Among the group who received intervention, 37 patients (93%) had documented follow-up at least 1 month following their procedure; 3 were lost to follow-up. Of the 37 patients for whom follow-up was available, 32 patients (87%) reported noticeable clinical improvement immediately following stent placement. Duration of symptomatic clinical improvement in these patients ranged from 2 months to 144 months (12 years).

Complications

Complications related to the catheterization procedure or stent placement occurred in 15 (26%) of 58 patients.
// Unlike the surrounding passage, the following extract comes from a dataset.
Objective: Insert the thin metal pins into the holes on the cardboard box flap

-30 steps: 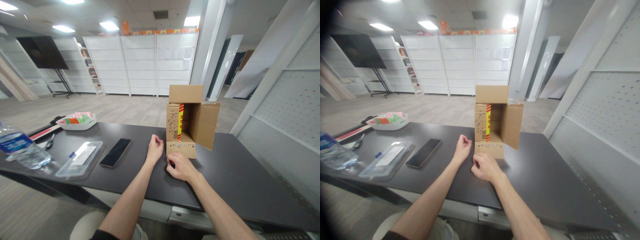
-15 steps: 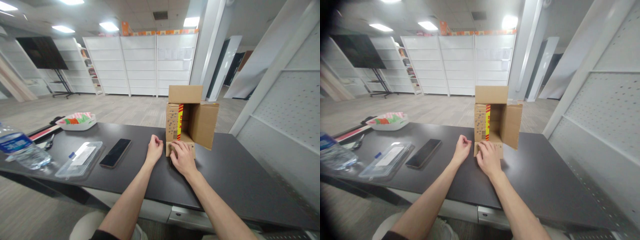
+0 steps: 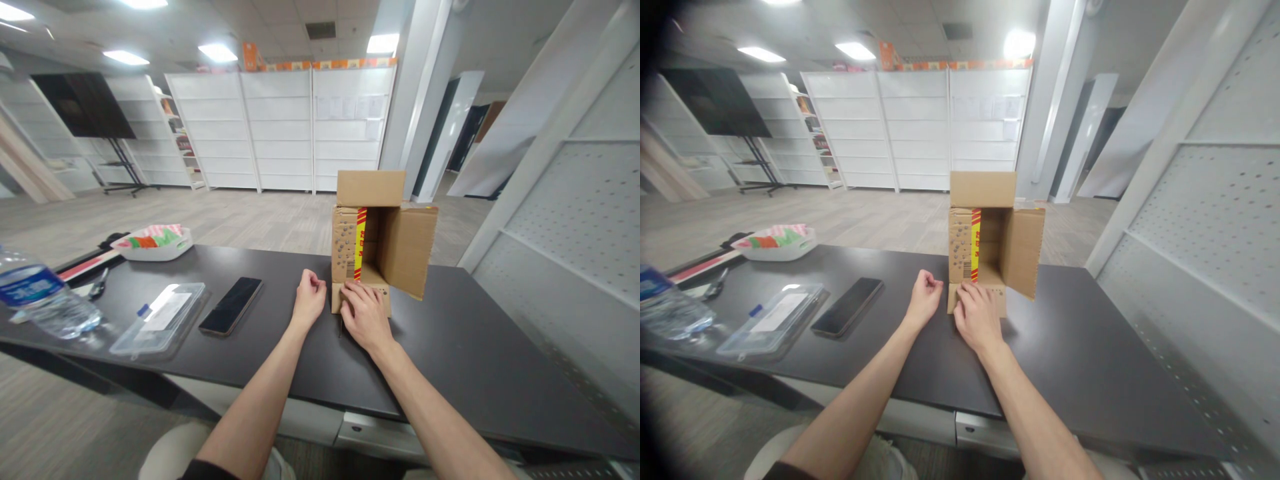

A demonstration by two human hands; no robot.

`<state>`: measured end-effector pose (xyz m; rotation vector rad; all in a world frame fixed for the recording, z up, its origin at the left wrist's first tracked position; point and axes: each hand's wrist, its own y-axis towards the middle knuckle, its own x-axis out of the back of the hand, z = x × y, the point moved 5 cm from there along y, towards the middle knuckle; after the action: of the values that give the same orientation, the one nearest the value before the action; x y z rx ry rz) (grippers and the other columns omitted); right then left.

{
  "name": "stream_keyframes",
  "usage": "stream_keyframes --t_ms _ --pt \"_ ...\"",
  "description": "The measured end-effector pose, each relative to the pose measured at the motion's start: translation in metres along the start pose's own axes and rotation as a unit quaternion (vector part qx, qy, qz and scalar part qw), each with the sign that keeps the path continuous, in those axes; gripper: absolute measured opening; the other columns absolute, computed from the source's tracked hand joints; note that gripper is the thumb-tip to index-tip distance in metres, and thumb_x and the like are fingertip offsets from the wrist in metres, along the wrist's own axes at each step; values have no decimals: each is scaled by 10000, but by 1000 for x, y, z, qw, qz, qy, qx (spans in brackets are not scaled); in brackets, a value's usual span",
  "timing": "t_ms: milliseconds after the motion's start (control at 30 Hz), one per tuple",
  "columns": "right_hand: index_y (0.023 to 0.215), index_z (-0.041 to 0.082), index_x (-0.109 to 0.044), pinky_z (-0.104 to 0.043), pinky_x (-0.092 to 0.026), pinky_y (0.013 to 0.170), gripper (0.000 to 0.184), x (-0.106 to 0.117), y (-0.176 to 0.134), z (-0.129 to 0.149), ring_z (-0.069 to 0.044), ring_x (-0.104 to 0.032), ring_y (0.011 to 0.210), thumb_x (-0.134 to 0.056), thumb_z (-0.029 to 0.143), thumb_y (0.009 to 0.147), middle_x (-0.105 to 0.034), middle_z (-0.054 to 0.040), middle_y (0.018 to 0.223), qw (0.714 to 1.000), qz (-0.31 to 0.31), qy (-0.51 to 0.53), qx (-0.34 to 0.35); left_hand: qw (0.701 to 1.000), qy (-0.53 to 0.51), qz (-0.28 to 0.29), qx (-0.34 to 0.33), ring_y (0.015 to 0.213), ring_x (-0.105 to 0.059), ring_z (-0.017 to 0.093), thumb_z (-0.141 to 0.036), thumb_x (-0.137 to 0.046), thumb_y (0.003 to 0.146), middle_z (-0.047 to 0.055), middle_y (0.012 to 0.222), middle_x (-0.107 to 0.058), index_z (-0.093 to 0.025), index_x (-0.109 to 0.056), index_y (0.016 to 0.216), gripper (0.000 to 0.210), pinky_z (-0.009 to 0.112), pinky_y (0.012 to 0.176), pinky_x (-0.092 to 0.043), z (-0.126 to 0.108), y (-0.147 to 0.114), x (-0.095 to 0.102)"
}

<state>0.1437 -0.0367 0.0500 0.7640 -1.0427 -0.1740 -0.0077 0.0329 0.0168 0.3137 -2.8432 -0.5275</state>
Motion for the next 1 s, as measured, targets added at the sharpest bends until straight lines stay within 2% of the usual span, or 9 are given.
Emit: stream_keyframes --t_ms 633,1000 --pt "914 209 -675 -388 -352 903 189 0 -1 -1 -234 -549 1009 -511 147 846 -674 -62 1036 1000 -11 -21 1 1000 17 4 -8 566 -362 82 -227 -522 798 -61 649 -421 -212 -339 789 184 210 571 -296 1 0 0" --pt "975 210 -615 -375 -312 854 192 -5 5 -5 -243 -494 955 -490 141 848 -619 -78 984 997 11 -78 -1 1000 5 7 3 567 -370 80 -212 -534 776 -61 651 -432 -210 -350 791 185 205 569 -291 0 0 0"
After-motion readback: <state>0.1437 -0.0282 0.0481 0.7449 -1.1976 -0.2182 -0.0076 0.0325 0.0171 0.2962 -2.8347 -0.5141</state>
Minor complications requiring no additional intervention—including bleeding from the catheterization site, mild hemoptysis, and minor vessel injury—occurred in 8 patients. Major complications requiring immediate intervention occurred in 6 (10%) of 58 patients. These included significant vessel injury in 2 patients (including RPA dissection requiring mechanical extracorporeal circulatory support in one patient), reperfusion pulmonary edema in 2 patients, and thrombosis requiring anticoagulation in 2 patients; stent malposition followed by successful retrieval or stabilization also occurred in 2 of these patients. No cases of stent fracture were seen in this cohort. One patient with severe bilateral disease (New York Heart Association [NYHA] class IV) died 19 days following catheterization with pulmonary vein stent placement after suffering a cerebrovascular accident while still in the intensive care unit following the procedure.

Mortality

Of the 40 patients receiving intervention, there were 6 deaths (15%) reported during follow-up. There was one procedure-related death as described above. Five patients died late, ranging from 11 months to 9.5 years following their initial procedure. Four (75%) of 6 patients who died had bilateral disease at presentation; death in 2 patients with isolated SVC involvement was unrelated to their disease. Among the group not receiving intervention, 5 (29%) died during follow-up. Of these, 4 (80%) had bilateral disease.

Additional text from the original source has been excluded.